¿Obra maestra o simple malabarismo técnico?
Por Oswaldo Osorio
Sergei Eisenstein se debe estar revolcando en su tumba, un compatriota suyo ha hecho una película sin montaje y sin el pueblo ruso. Bueno, pero no tiene nada de malo que un director decida hacer un filme que le echa un vistazo (sólo un vistazo) a la aristocracia rusa y utilizando sólo un plano secuencia. El problema es que se esté sobredimensionando un filme y se le esté calificando de obra maestra sólo por el prestigio del director, por la audacia (inoficiosa) de su propuesta formal y por el esplendor de lo que (y no cómo) registra su cámara.
Alexander Sokurov se ha ganado su prestigio, sin duda. Pero no ha sido necesariamente por la solidez de toda su obra, sino por películas sueltas (Madre e hijo o Moloch, por ejemplo), también por su vocación formalista, con la cual innegablemente ha conseguido imágenes cargadas de belleza y poesía, y por ese halo de respetabilidad cinéfila que le confiere su título de pupilo de Tarkovski. Pero un director tiene que defender su prestigio película a película. Es muy fácil entrar bien predispuestos a los filmes de directores como éste, y por eso, ante el rumor de que se trata de una obra maestra, pocos se atreverían a decir que es una película tremendamente tediosa.
Se supone que el filme es un viaje por la historia de Rusia entre el siglo XVIII y principios del XX, esto a través de un recorrido por el Museo Hermitage, antiguo Palacio de Invierno de los zares. Pero lo hace con la superficialidad de quien recorre uno de esos grandes museos europeos en sólo hora y media: Catalina II busca afanosamente un baño y el zar Nicolas II desayuna con su familia. ¿Dónde está la historia? No está tampoco, por cierto, en los comentarios anodinos y balbuceantes de esos dos personajes (el aristócrata francés y el narrador-camarógrafo) puestos como artificial recurso que, como si de guías principiantes de museo se tratara, conducen al espectador en su recorrido.

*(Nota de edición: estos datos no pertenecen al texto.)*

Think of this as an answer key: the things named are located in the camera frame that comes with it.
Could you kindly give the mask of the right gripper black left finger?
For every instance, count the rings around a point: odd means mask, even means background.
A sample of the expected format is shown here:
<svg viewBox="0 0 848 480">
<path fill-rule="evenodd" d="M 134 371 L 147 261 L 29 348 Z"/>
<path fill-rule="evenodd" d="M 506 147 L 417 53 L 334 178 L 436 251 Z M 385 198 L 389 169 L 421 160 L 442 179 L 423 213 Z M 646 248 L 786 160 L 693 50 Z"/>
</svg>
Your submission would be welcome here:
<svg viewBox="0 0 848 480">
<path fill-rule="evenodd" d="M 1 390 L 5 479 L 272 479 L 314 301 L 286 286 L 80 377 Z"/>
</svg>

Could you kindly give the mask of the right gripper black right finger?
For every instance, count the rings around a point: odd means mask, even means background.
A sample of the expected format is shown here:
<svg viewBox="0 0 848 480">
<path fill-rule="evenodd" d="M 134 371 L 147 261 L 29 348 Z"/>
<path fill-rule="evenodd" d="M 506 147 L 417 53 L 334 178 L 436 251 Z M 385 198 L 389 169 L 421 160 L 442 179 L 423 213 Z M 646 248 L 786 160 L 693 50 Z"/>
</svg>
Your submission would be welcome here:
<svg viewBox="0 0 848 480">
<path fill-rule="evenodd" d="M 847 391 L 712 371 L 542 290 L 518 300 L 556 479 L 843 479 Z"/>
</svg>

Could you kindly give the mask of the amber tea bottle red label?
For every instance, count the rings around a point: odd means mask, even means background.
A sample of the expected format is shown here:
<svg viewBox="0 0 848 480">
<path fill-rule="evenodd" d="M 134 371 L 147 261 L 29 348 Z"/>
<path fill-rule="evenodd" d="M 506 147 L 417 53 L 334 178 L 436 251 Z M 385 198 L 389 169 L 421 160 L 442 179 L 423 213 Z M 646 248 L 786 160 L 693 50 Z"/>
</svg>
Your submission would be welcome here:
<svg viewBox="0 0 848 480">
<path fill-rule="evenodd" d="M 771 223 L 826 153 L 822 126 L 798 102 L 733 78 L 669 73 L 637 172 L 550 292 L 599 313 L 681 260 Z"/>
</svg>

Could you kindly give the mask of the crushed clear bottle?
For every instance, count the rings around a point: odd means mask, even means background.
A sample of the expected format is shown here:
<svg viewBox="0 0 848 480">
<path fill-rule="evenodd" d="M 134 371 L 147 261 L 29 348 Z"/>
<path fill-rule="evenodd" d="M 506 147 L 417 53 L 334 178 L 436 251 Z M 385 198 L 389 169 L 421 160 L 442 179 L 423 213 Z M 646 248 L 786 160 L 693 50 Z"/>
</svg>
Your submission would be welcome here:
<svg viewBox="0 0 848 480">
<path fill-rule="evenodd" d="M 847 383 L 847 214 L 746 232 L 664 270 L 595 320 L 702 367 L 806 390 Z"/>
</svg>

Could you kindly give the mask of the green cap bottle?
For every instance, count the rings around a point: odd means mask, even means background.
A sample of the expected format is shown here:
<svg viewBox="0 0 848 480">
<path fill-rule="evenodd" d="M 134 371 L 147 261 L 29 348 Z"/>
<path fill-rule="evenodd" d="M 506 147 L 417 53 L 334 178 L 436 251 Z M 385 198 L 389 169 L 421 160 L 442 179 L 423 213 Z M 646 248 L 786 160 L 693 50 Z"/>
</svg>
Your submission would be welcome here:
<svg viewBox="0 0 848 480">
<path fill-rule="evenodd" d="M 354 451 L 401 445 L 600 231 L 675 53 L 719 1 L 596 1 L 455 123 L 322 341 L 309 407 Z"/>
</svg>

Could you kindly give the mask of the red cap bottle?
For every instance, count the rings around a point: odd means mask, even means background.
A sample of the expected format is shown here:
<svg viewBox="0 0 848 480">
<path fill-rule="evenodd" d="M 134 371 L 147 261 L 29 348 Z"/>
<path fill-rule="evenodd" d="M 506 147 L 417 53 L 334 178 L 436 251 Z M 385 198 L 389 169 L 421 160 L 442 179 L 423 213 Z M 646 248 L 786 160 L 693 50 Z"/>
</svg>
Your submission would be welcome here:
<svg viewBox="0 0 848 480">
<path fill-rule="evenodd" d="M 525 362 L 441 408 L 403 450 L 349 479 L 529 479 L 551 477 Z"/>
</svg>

Ahora, en cuanto hacer toda la película en un solo plano secuencia, es decir, sin cortes, parece únicamente un capricho formalista que no aporta mucho a lo que quiere decir el filme. Condicionar un relato cinematográfico a una radical decisión tomada de antemano, es renunciar a las posibilidades del lenguaje del cine (montaje, movimientos de cámara, planos, angulaciones, lentes, manejo del tiempo y espacio, etc.), quedándose todo simplemente en un fatuo despliegue de virtuosismo, en un malabarismo técnico. Hitchcock así lo reconoció años después de hacer La soga (1948) –película que pretendió ser de un solo plano pero en la que se cortaba cada diez minutos a causa de la duración del rollo de película. Además, el filme de Sokurov se está promocionando como el primero grabado (en video) en una sola toma, pero el mexicano Fabrizio Prada, con su película Tiempo real, se le adelantó unos meses (si le creemos al libro Guiness records).
En definitiva, se trata de un filme que no trasmite nada emocionalmente, tampoco argumentalmente y mucho menos históricamente, que no tiene el cuidado y la belleza de las imágenes de otros filmes de este director, pues la belleza, si acaso, está en la arquitectura del museo y en el vestuario de los figurantes (que no actores), pero en últimas es la misma belleza que se vería en el recorrido que se haga por algún museo de este tipo. Porque eso es esta película, un apresurado tour por el museo Hermitage de San Petersburgo, limitado al monótono discurso del plano secuencia, deteniéndose en algunas obras de arte y haciendo somera alusión a ciertos pasajes y personajes de la historia rusa.
Publicado el 16 de abril de 2006 en el periódico El Mundo de Medellín.